Description of the task: Copy nothing before the line that contains "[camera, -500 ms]"; from there, transcribe each line exactly through the end of the material, omitting pictures.

Information shown:
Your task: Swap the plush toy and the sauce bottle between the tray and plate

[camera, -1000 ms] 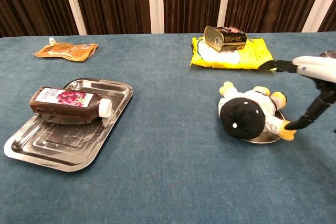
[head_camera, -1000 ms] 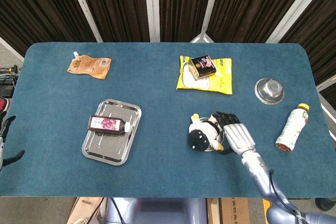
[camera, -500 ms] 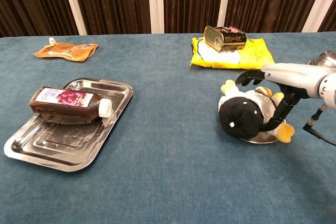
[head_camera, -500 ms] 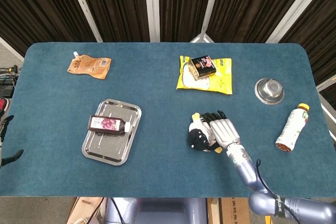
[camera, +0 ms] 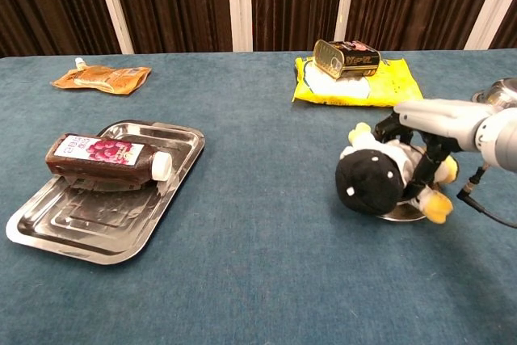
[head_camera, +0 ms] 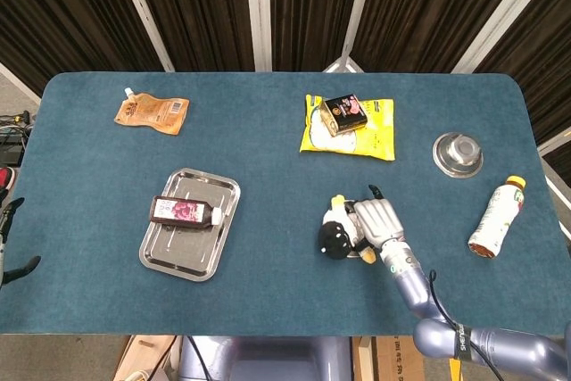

Output for this exercise:
[camera, -500 ms] 
[head_camera, -500 ms] 
[camera, +0 ms] 
[head_camera, +0 ms] 

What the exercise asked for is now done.